Exercise instructions: Could you report every line from the entries that includes the word "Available"?

Excerpted records:
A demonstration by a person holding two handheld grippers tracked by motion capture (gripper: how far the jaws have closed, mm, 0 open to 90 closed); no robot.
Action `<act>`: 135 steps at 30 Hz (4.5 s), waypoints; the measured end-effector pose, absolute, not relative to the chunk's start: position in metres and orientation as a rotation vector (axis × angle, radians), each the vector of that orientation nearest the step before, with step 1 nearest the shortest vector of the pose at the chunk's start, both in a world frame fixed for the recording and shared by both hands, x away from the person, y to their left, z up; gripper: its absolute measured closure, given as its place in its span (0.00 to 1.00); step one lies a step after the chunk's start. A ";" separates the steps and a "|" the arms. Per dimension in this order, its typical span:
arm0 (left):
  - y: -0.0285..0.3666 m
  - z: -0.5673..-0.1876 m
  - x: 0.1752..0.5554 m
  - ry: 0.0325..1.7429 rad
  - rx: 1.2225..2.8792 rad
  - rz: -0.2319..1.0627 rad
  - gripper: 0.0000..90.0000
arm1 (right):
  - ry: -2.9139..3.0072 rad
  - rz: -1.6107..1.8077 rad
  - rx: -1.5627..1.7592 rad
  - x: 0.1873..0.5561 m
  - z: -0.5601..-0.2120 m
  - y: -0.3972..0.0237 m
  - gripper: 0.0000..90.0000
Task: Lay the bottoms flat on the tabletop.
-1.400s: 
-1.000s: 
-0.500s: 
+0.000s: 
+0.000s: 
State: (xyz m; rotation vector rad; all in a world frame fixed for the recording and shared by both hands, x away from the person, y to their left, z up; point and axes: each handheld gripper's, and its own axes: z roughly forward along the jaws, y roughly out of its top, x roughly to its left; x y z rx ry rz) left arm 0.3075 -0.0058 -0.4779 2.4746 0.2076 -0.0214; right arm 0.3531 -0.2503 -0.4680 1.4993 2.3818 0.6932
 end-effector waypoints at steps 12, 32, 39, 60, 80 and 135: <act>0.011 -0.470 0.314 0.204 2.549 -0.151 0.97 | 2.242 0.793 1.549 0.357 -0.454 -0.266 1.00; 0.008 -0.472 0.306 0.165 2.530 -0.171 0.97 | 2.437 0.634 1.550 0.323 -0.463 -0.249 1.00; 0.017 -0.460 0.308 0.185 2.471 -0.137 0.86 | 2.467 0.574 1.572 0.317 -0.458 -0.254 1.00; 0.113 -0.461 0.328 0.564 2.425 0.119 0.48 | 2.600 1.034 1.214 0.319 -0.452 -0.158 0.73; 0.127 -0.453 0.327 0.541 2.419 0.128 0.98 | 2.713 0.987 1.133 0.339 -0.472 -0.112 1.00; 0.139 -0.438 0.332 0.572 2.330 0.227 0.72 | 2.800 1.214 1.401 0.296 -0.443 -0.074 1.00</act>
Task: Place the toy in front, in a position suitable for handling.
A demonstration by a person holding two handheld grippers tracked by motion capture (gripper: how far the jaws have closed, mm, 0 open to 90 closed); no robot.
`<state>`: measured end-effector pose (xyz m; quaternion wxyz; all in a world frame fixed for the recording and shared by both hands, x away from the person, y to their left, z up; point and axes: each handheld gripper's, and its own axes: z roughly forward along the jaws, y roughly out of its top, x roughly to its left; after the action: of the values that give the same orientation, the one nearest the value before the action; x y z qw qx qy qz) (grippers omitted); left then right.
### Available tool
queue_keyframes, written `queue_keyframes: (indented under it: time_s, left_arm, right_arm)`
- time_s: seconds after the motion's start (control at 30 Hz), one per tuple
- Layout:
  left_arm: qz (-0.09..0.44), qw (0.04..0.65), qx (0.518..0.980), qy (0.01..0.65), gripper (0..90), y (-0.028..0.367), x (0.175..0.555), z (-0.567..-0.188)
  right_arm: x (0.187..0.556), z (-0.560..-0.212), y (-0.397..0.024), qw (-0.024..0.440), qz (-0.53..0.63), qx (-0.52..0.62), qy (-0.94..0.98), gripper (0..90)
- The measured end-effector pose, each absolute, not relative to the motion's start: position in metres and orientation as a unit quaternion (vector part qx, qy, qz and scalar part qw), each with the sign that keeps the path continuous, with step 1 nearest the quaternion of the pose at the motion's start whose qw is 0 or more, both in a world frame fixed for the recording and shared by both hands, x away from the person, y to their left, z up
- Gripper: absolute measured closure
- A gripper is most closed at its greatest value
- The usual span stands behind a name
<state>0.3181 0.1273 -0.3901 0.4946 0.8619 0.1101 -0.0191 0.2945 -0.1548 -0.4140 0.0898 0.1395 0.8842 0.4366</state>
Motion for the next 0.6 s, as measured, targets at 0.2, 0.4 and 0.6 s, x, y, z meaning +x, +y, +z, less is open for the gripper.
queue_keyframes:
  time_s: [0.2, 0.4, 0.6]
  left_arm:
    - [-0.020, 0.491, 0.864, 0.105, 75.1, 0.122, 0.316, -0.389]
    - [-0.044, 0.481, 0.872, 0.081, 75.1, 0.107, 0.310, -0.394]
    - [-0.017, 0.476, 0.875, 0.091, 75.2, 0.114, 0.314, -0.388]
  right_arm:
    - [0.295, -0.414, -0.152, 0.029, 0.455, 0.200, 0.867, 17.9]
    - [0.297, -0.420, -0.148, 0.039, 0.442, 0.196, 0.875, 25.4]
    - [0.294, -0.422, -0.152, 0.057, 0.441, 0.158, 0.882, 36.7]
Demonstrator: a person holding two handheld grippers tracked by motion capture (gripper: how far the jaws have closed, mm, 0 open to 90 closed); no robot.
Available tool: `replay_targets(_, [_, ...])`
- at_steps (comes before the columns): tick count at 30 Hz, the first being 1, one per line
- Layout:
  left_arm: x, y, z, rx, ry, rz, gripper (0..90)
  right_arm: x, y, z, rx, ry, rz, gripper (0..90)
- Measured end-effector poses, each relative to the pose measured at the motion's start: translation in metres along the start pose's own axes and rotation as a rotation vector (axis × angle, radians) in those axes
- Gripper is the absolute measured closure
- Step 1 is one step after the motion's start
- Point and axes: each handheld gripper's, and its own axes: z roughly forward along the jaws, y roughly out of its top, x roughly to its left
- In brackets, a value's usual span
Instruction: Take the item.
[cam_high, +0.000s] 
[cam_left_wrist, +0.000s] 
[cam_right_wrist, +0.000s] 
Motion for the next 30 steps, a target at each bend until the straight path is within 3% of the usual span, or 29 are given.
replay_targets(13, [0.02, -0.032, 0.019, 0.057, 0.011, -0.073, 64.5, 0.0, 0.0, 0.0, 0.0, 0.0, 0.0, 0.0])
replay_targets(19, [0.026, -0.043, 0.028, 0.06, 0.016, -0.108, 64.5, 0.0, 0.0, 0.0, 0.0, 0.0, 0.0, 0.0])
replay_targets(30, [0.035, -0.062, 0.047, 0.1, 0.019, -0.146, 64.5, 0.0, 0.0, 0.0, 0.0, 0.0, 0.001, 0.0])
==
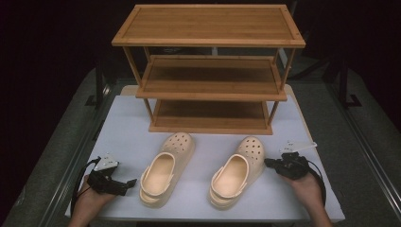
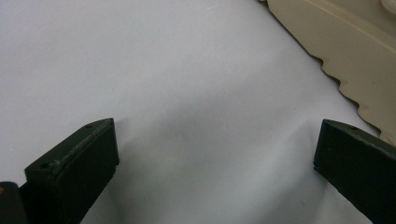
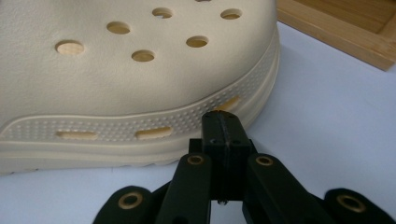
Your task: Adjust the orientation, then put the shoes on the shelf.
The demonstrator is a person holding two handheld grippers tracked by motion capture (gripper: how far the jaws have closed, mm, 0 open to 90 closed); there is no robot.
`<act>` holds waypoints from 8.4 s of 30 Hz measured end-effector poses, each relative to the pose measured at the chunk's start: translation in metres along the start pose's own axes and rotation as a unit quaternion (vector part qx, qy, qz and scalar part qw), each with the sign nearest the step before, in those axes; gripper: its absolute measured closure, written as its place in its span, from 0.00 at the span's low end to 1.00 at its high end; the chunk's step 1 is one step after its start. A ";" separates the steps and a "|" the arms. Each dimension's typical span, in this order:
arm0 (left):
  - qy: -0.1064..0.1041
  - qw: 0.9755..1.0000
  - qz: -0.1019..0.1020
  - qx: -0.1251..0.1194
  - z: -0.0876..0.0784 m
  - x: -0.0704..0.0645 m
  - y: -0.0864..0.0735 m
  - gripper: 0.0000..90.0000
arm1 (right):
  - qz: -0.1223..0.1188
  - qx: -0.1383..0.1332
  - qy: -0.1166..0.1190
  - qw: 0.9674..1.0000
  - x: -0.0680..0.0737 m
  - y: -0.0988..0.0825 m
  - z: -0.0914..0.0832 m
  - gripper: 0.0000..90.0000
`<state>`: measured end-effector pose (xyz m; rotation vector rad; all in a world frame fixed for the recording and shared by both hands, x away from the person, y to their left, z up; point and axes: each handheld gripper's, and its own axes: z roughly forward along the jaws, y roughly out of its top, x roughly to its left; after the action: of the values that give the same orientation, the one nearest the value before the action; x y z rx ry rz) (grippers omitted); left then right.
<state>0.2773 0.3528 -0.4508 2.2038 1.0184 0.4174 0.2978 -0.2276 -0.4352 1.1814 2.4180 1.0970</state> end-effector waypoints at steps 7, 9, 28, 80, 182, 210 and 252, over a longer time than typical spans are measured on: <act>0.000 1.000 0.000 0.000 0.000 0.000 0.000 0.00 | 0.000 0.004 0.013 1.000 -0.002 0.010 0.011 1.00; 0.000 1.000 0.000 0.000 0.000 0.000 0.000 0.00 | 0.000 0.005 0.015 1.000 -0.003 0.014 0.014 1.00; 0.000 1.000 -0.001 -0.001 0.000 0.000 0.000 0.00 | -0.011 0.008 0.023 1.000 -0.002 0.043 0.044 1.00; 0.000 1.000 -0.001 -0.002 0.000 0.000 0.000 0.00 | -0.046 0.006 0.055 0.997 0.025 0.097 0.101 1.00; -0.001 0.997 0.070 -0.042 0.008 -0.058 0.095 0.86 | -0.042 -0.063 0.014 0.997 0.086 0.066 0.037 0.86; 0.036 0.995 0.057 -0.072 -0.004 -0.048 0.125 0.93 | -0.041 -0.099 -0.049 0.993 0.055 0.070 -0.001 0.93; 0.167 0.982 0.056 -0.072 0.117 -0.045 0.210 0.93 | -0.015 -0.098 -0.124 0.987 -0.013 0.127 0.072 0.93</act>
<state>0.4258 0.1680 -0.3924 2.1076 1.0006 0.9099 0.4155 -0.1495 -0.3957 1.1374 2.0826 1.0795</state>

Reply to the exercise:
### Available tool
Available tool: `replay_targets(_, [_, ...])`

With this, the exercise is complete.